Sequence Triggering in Gameplay
A Level Sequence authored in Sequencer doesn’t play automatically — it needs to be triggered from gameplay. The standard approach uses a Level Sequence Player obtained via ULevelSequencePlayer::CreateLevelSequencePlayer (C++) or the Blueprint equivalent, which provides Play, Pause, Stop, and seek functions.

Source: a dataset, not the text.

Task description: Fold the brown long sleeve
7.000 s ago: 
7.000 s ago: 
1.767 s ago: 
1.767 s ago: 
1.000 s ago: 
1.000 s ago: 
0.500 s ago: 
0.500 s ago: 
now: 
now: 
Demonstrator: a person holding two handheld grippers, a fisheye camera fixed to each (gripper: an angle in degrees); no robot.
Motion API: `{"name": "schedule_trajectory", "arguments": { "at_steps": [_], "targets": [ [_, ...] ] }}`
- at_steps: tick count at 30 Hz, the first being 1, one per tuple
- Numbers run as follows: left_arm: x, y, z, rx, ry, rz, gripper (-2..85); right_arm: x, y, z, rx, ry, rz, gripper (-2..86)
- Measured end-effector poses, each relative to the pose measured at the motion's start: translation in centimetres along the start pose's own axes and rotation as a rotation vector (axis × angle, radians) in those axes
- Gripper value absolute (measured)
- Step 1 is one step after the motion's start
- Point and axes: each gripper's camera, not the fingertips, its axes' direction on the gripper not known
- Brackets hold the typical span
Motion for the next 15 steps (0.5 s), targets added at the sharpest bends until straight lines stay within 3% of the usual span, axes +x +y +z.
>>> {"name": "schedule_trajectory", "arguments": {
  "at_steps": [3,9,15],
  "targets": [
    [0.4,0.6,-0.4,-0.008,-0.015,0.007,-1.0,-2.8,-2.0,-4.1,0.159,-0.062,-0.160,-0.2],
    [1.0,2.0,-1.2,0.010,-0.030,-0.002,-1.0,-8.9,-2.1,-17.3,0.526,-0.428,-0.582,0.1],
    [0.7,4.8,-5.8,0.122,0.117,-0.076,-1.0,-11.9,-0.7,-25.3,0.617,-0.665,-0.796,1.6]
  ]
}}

For in-game cutscenes, triggering typically happens via a collision volume (the player enters a trigger box and the cutscene plays), a gameplay event (completing an objective triggers a victory cutscene), or a level load event (the sequence plays automatically when the level begins). During playback, player input can be disabled, the player camera can be overridden by the cinematic camera, and HUD visibility can be toggled — all part of the transition from gameplay state to cinematic state.
The return from cinematic to gameplay is the inverse: input re-enabled, camera returned to the gameplay camera, HUD visible. A brief blend from the cinematic camera’s final position back to the gameplay camera’s current position prevents a jarring snap on the return.
Reflection
Sequencer is the Unreal tool most directly connected to the VFX pipeline background from DreamWorks and Sony. The non-linear timeline, the keyframe-and-curve animation model, the shot-based organizational structure, and the camera parameter vocabulary (focal length, f-stop, sensor size) are all concepts shared between Sequencer and the NLE and compositing tools used in offline VFX production.
The critical difference is the real-time rendering constraint — Sequencer sequences render at the game’s frame rate during gameplay, not at unlimited quality like offline renders. The Movie Render Plugin (covered in the Night Scene project) bridges this gap for pre-rendered cinematics, producing frame-accurate high-quality renders from Sequencer sequences. The choice between in-engine real-time playback and Movie Render Plugin output depends on whether the cinematic needs to be interactive (triggered by gameplay, subject to game state) or is purely pre-rendered content.